Li abbiamo conosciuti grazie all’omonimo album, uscito due anni fa via Spinefarm Records. All’epoca, gli Amaranthe erano conosciuti da pochi solo in terra scandinava e, alla ricerca della tanta desiderata fortuna, cercavano lentamente di farsi un nome all’interno della scena metal europea. Un obiettivo difficile per tante neonate band, che tentano in tutte le maniere di sfondare le porte del successo, ma grazie ad un tour che li ha visti protagonisti e di supporto ai Kamelot e Evergrey, l’ensemble svedese riuscì ad ottenere una serie di risultati che in pochi al giorno d’oggi sono riusciti a collezionare.
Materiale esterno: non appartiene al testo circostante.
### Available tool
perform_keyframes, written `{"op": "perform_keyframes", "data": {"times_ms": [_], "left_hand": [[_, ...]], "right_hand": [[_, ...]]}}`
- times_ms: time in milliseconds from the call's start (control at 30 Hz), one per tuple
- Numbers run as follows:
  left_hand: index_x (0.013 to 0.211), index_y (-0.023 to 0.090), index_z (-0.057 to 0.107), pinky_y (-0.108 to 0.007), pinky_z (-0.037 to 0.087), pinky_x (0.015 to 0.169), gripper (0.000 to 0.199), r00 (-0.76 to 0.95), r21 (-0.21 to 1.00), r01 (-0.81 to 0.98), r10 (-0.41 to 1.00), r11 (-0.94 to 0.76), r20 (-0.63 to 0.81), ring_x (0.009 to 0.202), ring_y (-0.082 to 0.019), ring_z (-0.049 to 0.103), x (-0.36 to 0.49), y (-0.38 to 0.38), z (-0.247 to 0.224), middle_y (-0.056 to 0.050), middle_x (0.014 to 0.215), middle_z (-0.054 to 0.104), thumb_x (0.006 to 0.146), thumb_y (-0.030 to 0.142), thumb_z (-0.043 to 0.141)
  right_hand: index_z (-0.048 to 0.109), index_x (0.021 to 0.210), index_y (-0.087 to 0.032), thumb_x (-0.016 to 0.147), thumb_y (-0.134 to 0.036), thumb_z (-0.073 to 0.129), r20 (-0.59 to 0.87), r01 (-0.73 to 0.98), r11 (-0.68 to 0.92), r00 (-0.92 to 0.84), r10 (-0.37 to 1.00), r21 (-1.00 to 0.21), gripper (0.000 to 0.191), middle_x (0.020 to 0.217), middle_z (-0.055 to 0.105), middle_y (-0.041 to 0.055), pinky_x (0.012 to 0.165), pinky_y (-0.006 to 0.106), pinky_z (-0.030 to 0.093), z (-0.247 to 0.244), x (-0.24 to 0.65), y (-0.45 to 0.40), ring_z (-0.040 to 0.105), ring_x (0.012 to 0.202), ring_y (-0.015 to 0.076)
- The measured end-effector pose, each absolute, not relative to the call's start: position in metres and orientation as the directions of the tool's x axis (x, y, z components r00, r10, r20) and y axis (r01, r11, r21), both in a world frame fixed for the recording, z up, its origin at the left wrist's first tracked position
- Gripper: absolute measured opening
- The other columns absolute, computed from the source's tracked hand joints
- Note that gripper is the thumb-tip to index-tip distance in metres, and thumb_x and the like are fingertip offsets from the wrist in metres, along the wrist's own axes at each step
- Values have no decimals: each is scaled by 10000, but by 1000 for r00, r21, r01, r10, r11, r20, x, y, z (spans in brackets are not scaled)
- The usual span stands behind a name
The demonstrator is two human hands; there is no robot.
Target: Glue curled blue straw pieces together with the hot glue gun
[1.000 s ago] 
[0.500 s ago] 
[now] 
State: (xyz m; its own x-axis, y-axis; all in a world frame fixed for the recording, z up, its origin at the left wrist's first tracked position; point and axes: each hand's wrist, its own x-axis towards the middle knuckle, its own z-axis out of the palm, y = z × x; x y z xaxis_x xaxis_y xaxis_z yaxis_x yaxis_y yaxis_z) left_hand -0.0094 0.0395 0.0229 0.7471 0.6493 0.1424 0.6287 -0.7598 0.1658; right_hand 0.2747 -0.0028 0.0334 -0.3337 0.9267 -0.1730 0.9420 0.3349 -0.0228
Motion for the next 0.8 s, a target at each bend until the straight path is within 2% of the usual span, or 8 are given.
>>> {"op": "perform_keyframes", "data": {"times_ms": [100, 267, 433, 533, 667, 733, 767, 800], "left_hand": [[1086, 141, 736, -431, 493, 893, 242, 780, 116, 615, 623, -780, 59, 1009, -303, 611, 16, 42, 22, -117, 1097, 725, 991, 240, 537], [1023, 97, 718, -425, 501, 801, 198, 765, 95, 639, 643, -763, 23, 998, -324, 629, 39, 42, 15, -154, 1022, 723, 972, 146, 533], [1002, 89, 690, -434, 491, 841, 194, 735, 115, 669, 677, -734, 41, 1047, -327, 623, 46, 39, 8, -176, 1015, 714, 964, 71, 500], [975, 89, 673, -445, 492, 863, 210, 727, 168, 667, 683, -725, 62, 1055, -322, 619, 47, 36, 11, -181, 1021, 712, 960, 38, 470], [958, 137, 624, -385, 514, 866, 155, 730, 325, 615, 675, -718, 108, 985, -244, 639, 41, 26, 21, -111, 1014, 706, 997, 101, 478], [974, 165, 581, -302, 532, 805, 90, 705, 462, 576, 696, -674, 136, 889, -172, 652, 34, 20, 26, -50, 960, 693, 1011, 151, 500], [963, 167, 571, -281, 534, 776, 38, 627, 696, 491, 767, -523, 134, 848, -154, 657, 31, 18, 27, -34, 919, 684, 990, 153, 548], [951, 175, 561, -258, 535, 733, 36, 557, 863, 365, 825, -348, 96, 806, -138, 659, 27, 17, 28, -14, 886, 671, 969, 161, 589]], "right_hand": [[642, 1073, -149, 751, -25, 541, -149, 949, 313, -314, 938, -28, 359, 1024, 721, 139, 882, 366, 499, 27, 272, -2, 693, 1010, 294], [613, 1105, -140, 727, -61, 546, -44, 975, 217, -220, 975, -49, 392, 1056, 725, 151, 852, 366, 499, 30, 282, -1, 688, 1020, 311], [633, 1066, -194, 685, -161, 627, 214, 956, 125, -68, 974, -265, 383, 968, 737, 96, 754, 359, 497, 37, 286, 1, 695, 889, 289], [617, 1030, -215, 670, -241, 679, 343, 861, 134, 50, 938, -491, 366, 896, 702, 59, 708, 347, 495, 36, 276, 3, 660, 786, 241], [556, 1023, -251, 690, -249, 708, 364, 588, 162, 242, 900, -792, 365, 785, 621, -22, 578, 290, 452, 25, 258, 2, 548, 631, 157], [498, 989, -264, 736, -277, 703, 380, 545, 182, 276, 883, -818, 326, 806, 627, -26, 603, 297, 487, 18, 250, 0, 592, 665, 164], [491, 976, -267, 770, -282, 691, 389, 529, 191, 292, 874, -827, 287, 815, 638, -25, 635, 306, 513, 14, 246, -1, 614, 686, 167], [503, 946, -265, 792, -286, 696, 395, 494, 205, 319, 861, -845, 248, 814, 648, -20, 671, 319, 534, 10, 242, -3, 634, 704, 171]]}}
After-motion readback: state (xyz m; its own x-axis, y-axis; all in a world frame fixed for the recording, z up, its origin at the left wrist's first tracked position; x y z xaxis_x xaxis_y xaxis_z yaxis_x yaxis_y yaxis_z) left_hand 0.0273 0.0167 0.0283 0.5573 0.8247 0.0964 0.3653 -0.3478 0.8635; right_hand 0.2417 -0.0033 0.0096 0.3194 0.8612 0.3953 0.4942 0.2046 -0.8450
Ecco quindi che, dopo aver collezionato trionfi su trionfi e reduci da un intenso tour, i Nostri si sono rinchiusi negli Hansen Studio di Ribe (Danimarca) per lavorare al successore del debut album. “The Nexus” è infatti il nome della nuova fatica discografica del sestetto di Gothenburg, un disco che dai primi ascolti risulta più semplice con le sue dodici tracce di stampo modern melodic metal, ma che nulla aggiunge a ciò che avevamo sentito in precedenza: nonostante l’ottima produzione curata da Jacob Hansen (famoso produttore che ha lavorato con band del calibro di Aborted, Heaven Shall Burn, Mercenary ecc…) il risultato finale è una composizione incolore, anonima e prevedibile, perfetta sotto il punto di vista degli arrangiamenti e della produzione, ma priva del ben che minimo tocco personale.

La proposta musicale degli Svedesi altro non è che un amalgama di sonorità  senza verve mescolate a casaccio su pezzi senza spina dorsale. Risulta quindi inutile descrivere nel dettaglio ciascuna traccia poiché la struttura è pressoché identica in ogni brano dell’album. In conclusione, “Nexus” non è altro che un’ovvia prosecuzione del precedente debut album che, a dispetto delle affermazioni della band stessa, non presenta niente che possa essere considerato “innovativo”. Gli amanti del metalcore merlettato da melodie catchy ed elettronica avranno piacere ad ascoltarlo di tanto in tanto. Forse.

Voto recensore
6
Etichetta: Spinefarm Records

Anno: 2013

Tracklist:

01. Afterlife
02. Invincibile
03. The Nexus
04. Theory Of Everything
05. Stardust
06. Burn With Me
07. Mechanical Illusion
08. Razorblade
09. Future On Hold
10. Electroheart
11. Transhuman
12. Infinity


Sito Web: www.amaranthe.se

1 Comment Unisciti alla conversazione →


  1. michele

    Ma alla volte mi chiedo se veramente ascoltate i cd almeno 4 o5 volte prima di scrivere una recensione…oddio è sempre un parere personale, ma c’è un limite,,,,ma perchè una cosa per funzionare deve esser innovativa? ci sono band che da decenni propongono sempre la stessa cosa ma ad alti livelli, il problema sta nel metter il gusto nei pezzi e Nexus di gusto ne ha da vendere.